Problem 37
Question
(a) Calculate the number of molecules in a deep breath of air whose volume is \(2.25 \mathrm{~L}\) at body temperature, \(37^{\circ} \mathrm{C}\), and a pressure of 735 torr. (b) The adult blue whale has a lung capacity of \(5.0 \times 10^{3} \mathrm{~L}\). Calculate the mass of air (assume an average molar mass of \(28.98 \mathrm{~g} / \mathrm{mol}\) ) contained in an adult blue whale's lungs at \(0.0^{\circ} \mathrm{C}\) and \(1.00 \mathrm{~atm}\), assuming the air behaves ideally.
Step-by-Step Solution
Verified Answer
In short, (a) there are approximately \(5.61 \times 10^{22}\) molecules in a deep breath of air with a volume of \(2.25 \mathrm{~L}\) at body temperature and a pressure of 735 torr, and (b) the mass of air contained in an adult blue whale's lungs, with a lung capacity of \(5.0 \times 10^{3} \mathrm{~L}\), at \(0.0^{\circ} \mathrm{C}\) and \(1.00 \mathrm{~atm}\), is approximately 6477.8 g.
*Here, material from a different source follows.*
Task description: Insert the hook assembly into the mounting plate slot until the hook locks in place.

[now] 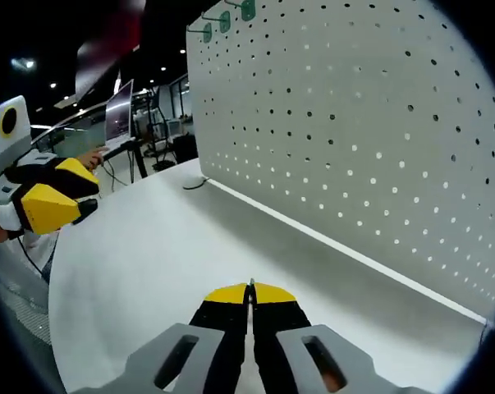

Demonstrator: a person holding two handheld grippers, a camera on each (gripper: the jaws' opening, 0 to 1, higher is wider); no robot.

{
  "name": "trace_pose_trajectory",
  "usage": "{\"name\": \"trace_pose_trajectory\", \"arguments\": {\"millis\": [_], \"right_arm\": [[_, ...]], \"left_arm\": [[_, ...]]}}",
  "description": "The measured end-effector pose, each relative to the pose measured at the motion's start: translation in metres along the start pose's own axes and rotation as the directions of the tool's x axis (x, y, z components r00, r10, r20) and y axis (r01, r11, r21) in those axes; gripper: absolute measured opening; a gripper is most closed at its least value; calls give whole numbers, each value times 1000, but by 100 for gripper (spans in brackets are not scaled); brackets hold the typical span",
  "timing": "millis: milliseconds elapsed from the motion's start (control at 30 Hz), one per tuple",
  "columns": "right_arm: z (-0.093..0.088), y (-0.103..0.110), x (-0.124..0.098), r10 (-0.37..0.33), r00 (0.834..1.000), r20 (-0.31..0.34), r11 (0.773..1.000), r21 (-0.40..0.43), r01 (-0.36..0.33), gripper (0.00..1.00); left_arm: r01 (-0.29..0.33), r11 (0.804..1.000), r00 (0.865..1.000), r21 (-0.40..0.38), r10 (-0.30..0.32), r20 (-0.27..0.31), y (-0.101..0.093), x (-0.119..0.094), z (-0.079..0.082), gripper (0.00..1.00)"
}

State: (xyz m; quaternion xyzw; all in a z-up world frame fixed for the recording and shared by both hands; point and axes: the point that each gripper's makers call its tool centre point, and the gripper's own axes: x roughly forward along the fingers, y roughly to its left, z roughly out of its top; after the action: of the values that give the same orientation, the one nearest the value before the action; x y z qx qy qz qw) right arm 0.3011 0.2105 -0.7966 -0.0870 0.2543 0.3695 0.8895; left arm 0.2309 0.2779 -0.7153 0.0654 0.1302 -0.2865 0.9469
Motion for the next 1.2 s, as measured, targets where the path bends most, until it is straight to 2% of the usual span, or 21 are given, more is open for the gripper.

1Step 1: Part (a): Find the number of moles
Given: Volume (V) = 2.25 L, temperature (T) = 37°C = 310.15 K (converting to Kelvin), pressure (P) = 735 torr = 735/760 atm (converting to atm), and gas constant (R) = 0.0821 L atm / mol K. First, we need to find the number of moles (n) using the ideal gas law equation:
PV = nRT
Rearranging the equation to solve for "n":
n = PV / RT
Now plug in the given values and calculate "n":
n = (735/760 atm × 2.25 L) / (0.0821 L atm / mol K × 310.15 K)
n ≈ 0.0932 mol
2Step 2: Part (a): Calculate the number of molecules
Now, we will use Avogadro's number (6.022 × 10^23 molecules/mol) to calculate the number of molecules in the deep breath of air:
Number of molecules = Number of moles × Avogadro's number
Number of molecules = 0.0932 mol × 6.022 × 10^23 molecules/mol
Number of molecules ≈ 5.61 × 10^22 molecules
3Step 3: Part (b): Find the number of moles
Given: Volume (V) = 5.0 x 10^3 L, temperature (T) = 0.0°C = 273.15 K (converting to Kelvin), pressure (P) = 1.00 atm, and gas constant (R) = 0.0821 L atm / mol K. First, we need to find the number of moles (n) using the ideal gas law equation:
PV = nRT
Rearranging the equation to solve for "n":
n = PV / RT
Now plug in the given values and calculate "n":
n = (1.00 atm × 5.0 x 10^3 L) / (0.0821 L atm / mol K × 273.15 K)
n ≈ 223.5981 mol
4Step 4: Part (b): Calculate the mass of air
To find the mass of air in an adult blue whale's lungs, we need to multiply the number of moles by the average molar mass of air (28.98 g/mol):
Mass of air = Number of moles × Average molar mass
Mass of air = 223.5981 mol × 28.98 g/mol
Mass of air ≈ 6477.8 g
So, the mass of air contained in an adult blue whale's lungs is approximately 6477.8 g.
Key Concepts
Avogadro's NumberMolar MassGas Constant
Avogadro's Number
One of the fundamental concepts in chemistry is Avogadro's number, which is incredibly important for understanding the behavior of gases. Avogadro's number is the constant used to describe the number of particles, usually atoms or molecules, in one mole of a substance. This number is approximately equal to 6.022 × 10^{23}, a massive number which speaks to how small particles like atoms and molecules really are.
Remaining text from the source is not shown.